No Evidence For Bardeen-Petterson Alignment In Conservative GRMHD Simulation Of Moderately Thin, Tilted Accretion Disk

 

Danilo Morales Teixeira (IAG/USP)

 

In this work we present our latest numerical simulations of accretion disks that are misaligned (tilted) with respect to the rotation axis of a Kerr black hole. In this work we use a new, fully conservative version of our general relativistic magneto-hydrodynamics (GRMHD) code, coupled with an ad hoc cooling function designed to control the thickness of the disk. Together these allow us to simulate the thinnest tilted accretion disks ever using a GRMHD code. In this way, we are able to probe the regime where the dimensionless stress and scale height H/r of the disk become comparable.
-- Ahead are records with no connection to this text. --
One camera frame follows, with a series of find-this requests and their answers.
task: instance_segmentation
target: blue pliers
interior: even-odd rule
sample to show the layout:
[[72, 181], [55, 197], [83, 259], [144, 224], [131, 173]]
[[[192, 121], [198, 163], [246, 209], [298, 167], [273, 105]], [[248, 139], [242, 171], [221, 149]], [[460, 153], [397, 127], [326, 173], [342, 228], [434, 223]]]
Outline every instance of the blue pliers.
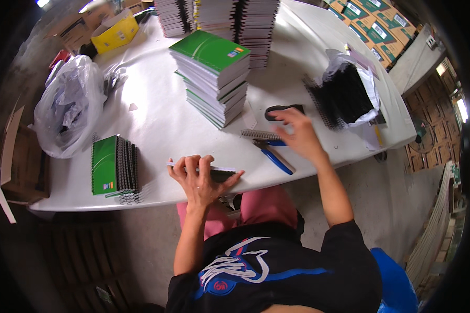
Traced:
[[287, 163], [283, 159], [279, 159], [276, 156], [275, 152], [272, 152], [269, 150], [268, 146], [285, 146], [282, 141], [279, 140], [257, 140], [254, 139], [252, 141], [252, 144], [254, 144], [256, 147], [261, 149], [261, 152], [263, 152], [273, 163], [275, 163], [276, 166], [278, 166], [282, 171], [286, 172], [289, 175], [292, 175], [294, 173], [293, 170], [291, 170], [288, 166], [286, 166], [284, 163]]

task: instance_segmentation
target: person
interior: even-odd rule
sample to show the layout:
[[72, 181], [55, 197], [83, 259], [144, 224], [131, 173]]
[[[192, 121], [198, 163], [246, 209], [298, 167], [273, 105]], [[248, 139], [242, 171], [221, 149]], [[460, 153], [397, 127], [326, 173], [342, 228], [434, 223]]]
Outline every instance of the person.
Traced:
[[177, 204], [182, 232], [165, 311], [376, 312], [379, 268], [310, 119], [294, 108], [270, 115], [292, 126], [292, 135], [280, 127], [275, 131], [317, 169], [329, 224], [321, 251], [302, 247], [297, 210], [282, 187], [245, 192], [236, 221], [221, 212], [217, 198], [244, 171], [215, 184], [211, 155], [182, 157], [168, 166], [188, 202]]

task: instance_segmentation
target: white table
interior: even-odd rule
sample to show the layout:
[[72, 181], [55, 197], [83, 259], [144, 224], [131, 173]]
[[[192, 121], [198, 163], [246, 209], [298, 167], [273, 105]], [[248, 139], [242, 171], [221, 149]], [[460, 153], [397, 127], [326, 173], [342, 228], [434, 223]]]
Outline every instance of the white table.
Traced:
[[[149, 207], [185, 201], [185, 195], [166, 170], [174, 160], [193, 154], [212, 154], [213, 165], [244, 169], [246, 173], [232, 192], [244, 192], [315, 174], [312, 165], [288, 147], [275, 147], [296, 172], [282, 172], [250, 140], [241, 138], [245, 128], [238, 116], [218, 131], [186, 102], [185, 86], [173, 72], [176, 64], [167, 48], [179, 39], [165, 39], [156, 16], [152, 16], [134, 40], [96, 57], [103, 73], [126, 67], [128, 79], [105, 106], [95, 131], [102, 138], [120, 134], [139, 147], [139, 181], [142, 202], [121, 205], [118, 198], [91, 193], [90, 143], [72, 159], [51, 159], [50, 198], [31, 206], [39, 211], [97, 211]], [[328, 65], [325, 50], [343, 50], [349, 43], [373, 60], [380, 80], [376, 86], [381, 111], [387, 121], [380, 128], [383, 149], [412, 141], [415, 130], [395, 85], [370, 50], [331, 12], [291, 0], [282, 1], [273, 35], [272, 51], [265, 70], [253, 70], [247, 81], [247, 98], [257, 119], [257, 130], [269, 130], [266, 108], [301, 103], [335, 167], [351, 164], [380, 151], [369, 151], [358, 130], [332, 132], [322, 122], [301, 81], [303, 74], [321, 76]], [[129, 112], [135, 103], [137, 110]]]

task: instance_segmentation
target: concrete floor
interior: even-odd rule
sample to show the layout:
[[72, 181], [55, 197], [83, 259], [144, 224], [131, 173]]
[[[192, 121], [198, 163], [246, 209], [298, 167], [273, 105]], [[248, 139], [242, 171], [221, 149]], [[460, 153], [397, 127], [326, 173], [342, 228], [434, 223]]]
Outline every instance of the concrete floor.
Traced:
[[[337, 170], [353, 205], [355, 220], [368, 248], [381, 247], [402, 263], [427, 219], [439, 188], [442, 167], [403, 172], [404, 148], [390, 150], [388, 160], [374, 158]], [[318, 250], [328, 229], [317, 177], [284, 184], [305, 219], [303, 246]], [[165, 305], [172, 263], [181, 234], [175, 205], [116, 212], [131, 272], [143, 300]]]

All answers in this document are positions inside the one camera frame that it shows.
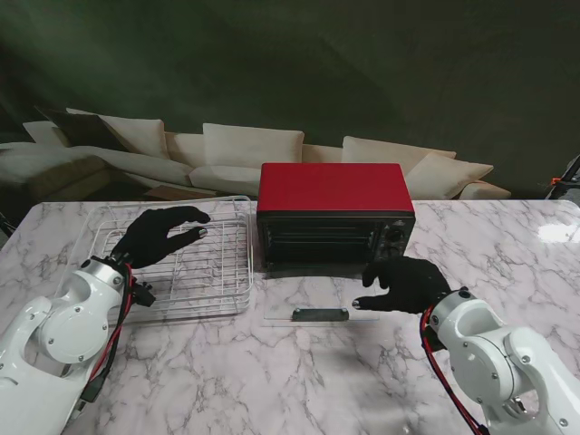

We also introduce the first results that use data extracted from numerical simulations as inputs to the analytic twisted disk model of Zhuravlev & Ivanov. The simulated disk shows no sign of Bardeen-Petterson alignment, consistent with our earlier work, but contrary to common expectations for thin disks. Importantly, we also find that the dimensionless stress resulting from the MRI-generated turbulence in our simulations is not isotropic, also contrary to common assumptions. Finally, we find that the predictions from the Zhuravlev & Ivanov model for the dynamics and stationary configuration of the disk agree quite well with the simulations. The implication is that the parameter space associated with Bardeen-Petterson alignment may be quite small, only including very thin disks H/r << alpha.